Stephen Lewis: (There is a) need to engage women in a way which isn't prejudicial to them. To keep girls in secondary school. One of the things we do at AIDS-Free World is to focus people on secondary education, because although now primary education is frequently free - I guess in the majority of countries - there are still somewhere between 70 and 100 million children of primary school age who are not in school.


So that's still a struggle, but at secondary level in Africa for example, of all kids in secondary school, only 16% are girls, because of course girls are not chosen first to go to school and of course the school fees simply act as an obstacle to get kids into schools. So, for girls it's terribly difficult.


So education is important and water is vital. Not only in availability, but the imposition it puts on women to walk many kilometers to get the water and Joanne in the introduction made mention of the MDGs and all of these goals are being compromised in their achievement by the year 2015 by virtue of the prejudice visited on women.


Its not only the poverty, the communicable diseases, the lack of education - it's the tremendous struggle around gender equality in country after country in order to diminish the prevailing difficulties and we're still not even close to getting by that.


And now we face a tremendous resource difficulty because its clear that with the economic downturn we're going to be struggling for dollars. The global fund to fight AIDS, tuberculosis and malaria is $5 billion short at this moment. The United States in its PEPFAR programme for AIDS, despite approving a $48 billion budget for AIDS, tuberculosis, malaria and over the next five year, has defaulted on that objective in the first year - the money hasn't been appropriated and one hopes that when the President talks about his budget, that that money will be preserved and will one day get allocated, but its not allocated yet.

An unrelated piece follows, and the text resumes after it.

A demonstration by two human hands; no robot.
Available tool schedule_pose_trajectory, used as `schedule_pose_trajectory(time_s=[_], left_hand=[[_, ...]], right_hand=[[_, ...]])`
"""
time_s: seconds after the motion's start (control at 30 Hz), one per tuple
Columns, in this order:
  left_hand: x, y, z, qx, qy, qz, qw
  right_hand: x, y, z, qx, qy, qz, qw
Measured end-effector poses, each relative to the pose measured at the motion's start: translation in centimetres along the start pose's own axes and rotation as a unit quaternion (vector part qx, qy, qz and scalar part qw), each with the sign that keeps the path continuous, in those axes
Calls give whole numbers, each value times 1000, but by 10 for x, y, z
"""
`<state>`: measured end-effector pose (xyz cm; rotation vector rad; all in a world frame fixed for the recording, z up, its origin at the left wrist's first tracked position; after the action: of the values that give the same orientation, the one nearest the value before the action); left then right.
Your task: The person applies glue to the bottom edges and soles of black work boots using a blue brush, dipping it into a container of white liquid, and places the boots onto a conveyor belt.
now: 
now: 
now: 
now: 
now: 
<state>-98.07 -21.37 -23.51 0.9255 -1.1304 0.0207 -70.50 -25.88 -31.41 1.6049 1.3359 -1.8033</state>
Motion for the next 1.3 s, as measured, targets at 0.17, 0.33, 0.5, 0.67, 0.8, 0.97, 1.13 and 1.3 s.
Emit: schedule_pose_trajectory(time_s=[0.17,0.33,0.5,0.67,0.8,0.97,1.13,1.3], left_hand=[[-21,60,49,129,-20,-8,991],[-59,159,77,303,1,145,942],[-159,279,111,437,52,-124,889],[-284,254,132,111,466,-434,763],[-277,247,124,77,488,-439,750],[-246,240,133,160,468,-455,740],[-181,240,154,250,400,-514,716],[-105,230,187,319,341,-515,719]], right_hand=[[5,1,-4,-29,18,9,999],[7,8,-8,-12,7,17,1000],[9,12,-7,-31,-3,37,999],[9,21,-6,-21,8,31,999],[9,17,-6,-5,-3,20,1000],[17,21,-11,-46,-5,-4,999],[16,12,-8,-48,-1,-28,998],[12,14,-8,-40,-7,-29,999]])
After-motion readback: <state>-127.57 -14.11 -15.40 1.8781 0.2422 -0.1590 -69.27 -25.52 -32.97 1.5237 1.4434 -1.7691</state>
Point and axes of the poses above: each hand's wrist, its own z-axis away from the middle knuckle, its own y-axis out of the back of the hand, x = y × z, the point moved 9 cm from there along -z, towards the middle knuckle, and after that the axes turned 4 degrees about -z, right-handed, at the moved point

We're in a very difficult situation.


When Bono was here in September, when the UN general assembly opened, he had a press conference in which he said he did not understand how it was possible to find $700 billion in 48 hours to bail out Wall Street, but that we couldn't find $25 billion from the US and the entire assembly of G8 countries to meet the commitment that had been made at the Gleneagles Summit in the United Kingdom in July of 2005. The $25 billion, additional, per year for Africa, effective 2010.


We have reached a level of 4 billion additional dollars. In the meantime, the world has managed to find somewhere between three and five trillion dollars, worldwide, to deal with bailouts and stimulus packages.